While awaiting a review of Louisville Metro Animal Services, the city is unveiling a new alert system to help lower the number of euthanized animals.
For years, poor communication and mismanagement has led to animals being unnecessarily killed despite efforts by rescue organizations to find people who will adopt them as pets. In many cases adoption groups have found a person to take care of an animal, but LMAS staffers either never received notice or didn’t get them in time.
Chris Poynter, a spokesman for Mayor Greg Fischer, says the new notification system will alert those groups once a new animal is admitted into the shelter and streamline contacts between the department, citizens and adoption agencies to avert animal deaths.
“We will be sending a notice to all the rescue agencies and to the public notifying them of these 50 pets needs adopting and they need adopting this week. So we’re very hopeful that with this proactive communication we can reach out to the groups so we can get as many pets adopted as possible,” he says.
Since taking office, Fischer pledged to fix problems at the department inherited from the previous administration. He immediately launched an investigation of LMAS’ inhumane treatment of animals, mistreatment of employees and poor management.
Critics have spared the administration any direct attack, but maintain that larger changes at the head of the department are long overdue.
“Is LMAS going in the right direction? No. There’s no leadership,” says Councilman Kelly Downard, R-16, who sits on the director search committee. “And lacking proper leaderhsip and proper control of that leadership, we’re struggling to stay above water. There are some valiant employees out there who are really working hard, but they’re very disheartened.”
Fischer was expected to select a new direction by April, however, the administration missed that deadline after deciding to widen the field of applicants. And speculation that the city is moving towards privatizing certain services increased in recent weeks.
Downard praised the new notification system and said the mayor is taking the appointment of permanent director carefully and considering all options to improve animal services.
However, changes should have happened yesterday.

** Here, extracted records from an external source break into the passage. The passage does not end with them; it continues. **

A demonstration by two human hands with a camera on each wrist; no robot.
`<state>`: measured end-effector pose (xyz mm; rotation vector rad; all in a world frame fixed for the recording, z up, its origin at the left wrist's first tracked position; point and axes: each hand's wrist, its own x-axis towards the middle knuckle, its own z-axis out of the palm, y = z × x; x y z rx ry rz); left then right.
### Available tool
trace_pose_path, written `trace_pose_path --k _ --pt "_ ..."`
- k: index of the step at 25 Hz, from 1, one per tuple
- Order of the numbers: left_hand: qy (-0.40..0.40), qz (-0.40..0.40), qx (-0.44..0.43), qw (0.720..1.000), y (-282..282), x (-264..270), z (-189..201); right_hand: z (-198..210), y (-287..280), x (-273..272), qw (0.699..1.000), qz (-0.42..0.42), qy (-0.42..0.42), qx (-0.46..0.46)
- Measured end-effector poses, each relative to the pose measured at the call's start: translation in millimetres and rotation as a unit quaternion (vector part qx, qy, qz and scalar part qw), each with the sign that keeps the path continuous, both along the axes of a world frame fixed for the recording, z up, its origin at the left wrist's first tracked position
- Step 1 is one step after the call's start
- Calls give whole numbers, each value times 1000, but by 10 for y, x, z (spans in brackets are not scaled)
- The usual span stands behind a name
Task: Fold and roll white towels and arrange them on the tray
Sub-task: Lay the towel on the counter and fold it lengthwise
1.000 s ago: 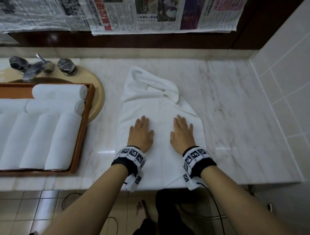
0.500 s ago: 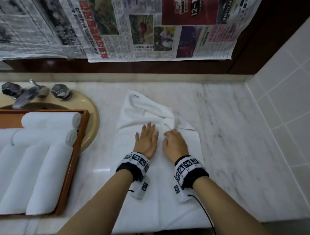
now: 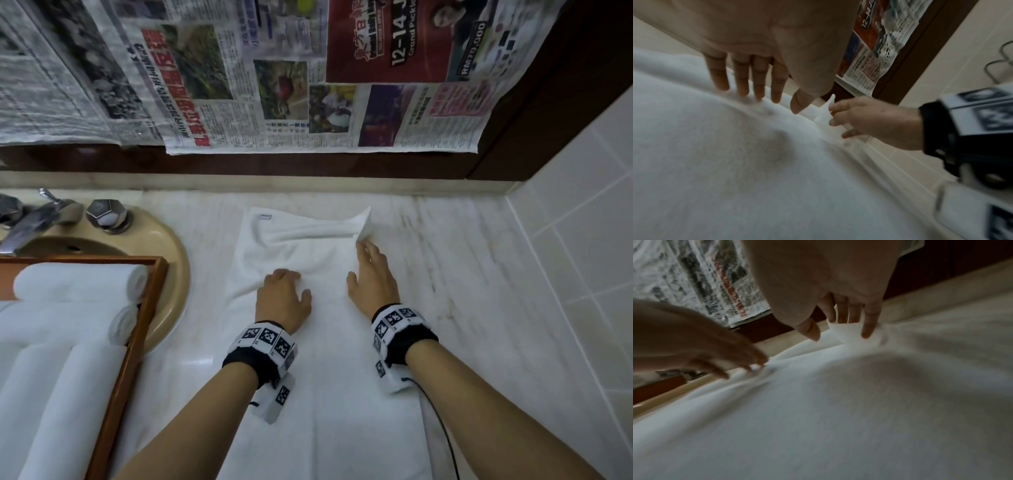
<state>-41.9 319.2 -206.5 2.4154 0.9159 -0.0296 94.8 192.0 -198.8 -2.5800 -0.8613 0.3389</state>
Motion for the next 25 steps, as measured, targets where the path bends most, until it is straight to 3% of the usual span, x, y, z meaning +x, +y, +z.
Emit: trace_pose_path --k 3,6,7,9,11,12,14,16,17,19,22,23,25 --pt "14 -67 0 998 38 130 -56 -57 76 -237 995 33 -64 67" --pt "66 -105 -11 992 104 82 -192 -221 -14 -114 983 180 -13 -27" --pt "68 -97 -15 993 141 64 -210 -264 -57 22 982 170 11 -82" --pt "93 -26 -18 995 216 51 -205 -270 -104 256 983 72 47 -162" --pt "115 46 -20 992 254 151 -128 -206 -4 319 982 32 44 -181" --pt "103 29 -35 994 225 269 -81 -173 107 295 984 60 37 -161" --pt "63 -94 -84 990 106 531 -11 -142 320 227 980 146 64 -119" --pt "72 -162 -84 981 189 640 -67 -192 359 261 975 165 84 -126" --pt "87 -143 -57 984 327 601 -136 -235 314 315 974 151 84 -145" --pt "123 -25 -12 992 642 418 -240 -299 175 415 974 88 88 -187" --pt "174 129 -61 974 891 409 -98 -169 269 530 968 -29 122 -215" --pt "158 123 -70 977 858 551 -24 -123 401 552 973 -21 109 -203" --pt "102 -2 -92 990 662 904 51 -102 642 580 978 88 82 -170"
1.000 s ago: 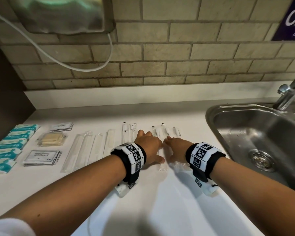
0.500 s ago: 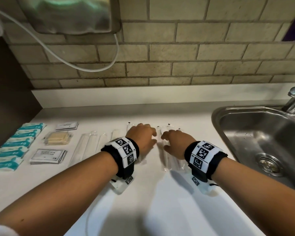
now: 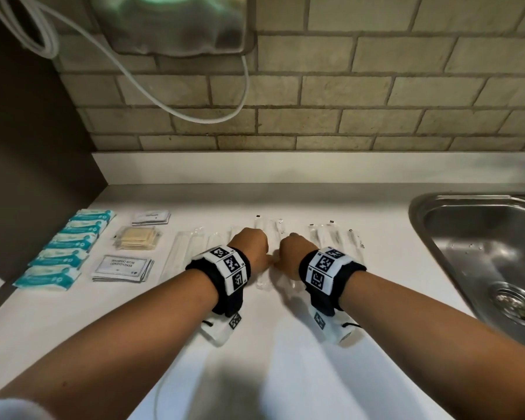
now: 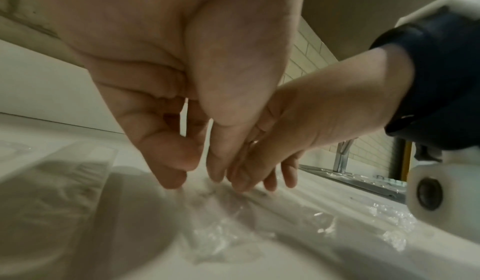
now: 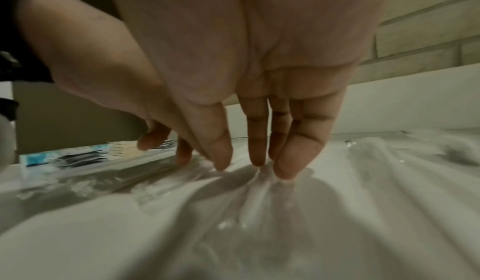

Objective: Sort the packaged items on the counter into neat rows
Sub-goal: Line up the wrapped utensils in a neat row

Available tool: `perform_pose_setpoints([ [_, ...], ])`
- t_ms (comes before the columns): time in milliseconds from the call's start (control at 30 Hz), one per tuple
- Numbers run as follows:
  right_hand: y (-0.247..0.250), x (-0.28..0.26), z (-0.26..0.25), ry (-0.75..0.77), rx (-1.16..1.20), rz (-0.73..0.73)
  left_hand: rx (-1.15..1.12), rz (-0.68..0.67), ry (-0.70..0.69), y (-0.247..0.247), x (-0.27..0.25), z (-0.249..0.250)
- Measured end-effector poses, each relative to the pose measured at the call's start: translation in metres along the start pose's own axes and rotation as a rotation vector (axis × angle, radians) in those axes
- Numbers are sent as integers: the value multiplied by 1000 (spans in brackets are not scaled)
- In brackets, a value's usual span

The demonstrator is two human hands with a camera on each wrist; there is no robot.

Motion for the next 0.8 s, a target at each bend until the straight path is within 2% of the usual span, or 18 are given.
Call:
perform_pose_setpoints([
  [233, 6, -5, 18, -114, -38, 37, -21, -40, -13, -4, -3, -6],
  [400, 12, -11, 29, -217, 252, 71, -75, -54, -50, -12, -11, -4],
  [500, 14, -17, 33, -232, 320, 92, -59, -81, -79, -16, -14, 0],
  [633, 7, -24, 36, -214, 206, 65, -49, -75, -107, -15, -16, 5],
  [800, 15, -31, 33, -120, -17, 146, -29, -50, -151, -4, -18, 9],
])
Point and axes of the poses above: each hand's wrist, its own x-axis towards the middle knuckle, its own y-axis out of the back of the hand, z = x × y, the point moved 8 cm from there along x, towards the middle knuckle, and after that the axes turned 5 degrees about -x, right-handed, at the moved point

“I have told (LMAS employees) in the past that the light at the end of the tunnel is here, but it’s moving kind of slowly and everyday they go through some pain,” he says.
The agency’s review will be delivered to the mayor next week, and used to determine whether any services—such as animal adoption—should be handled by outside agencies.
In the meantime, the mayor’s office hopes a new alert system will help avoid unnecessarily of euthanizing animals and improve relations with the public.
“It will be a way for the animal services department to be speaking directly with the rescue groups and the adoption groups,” says Poynter. “And to make sure as much as possible that no adoptable pet has to be euthanized.”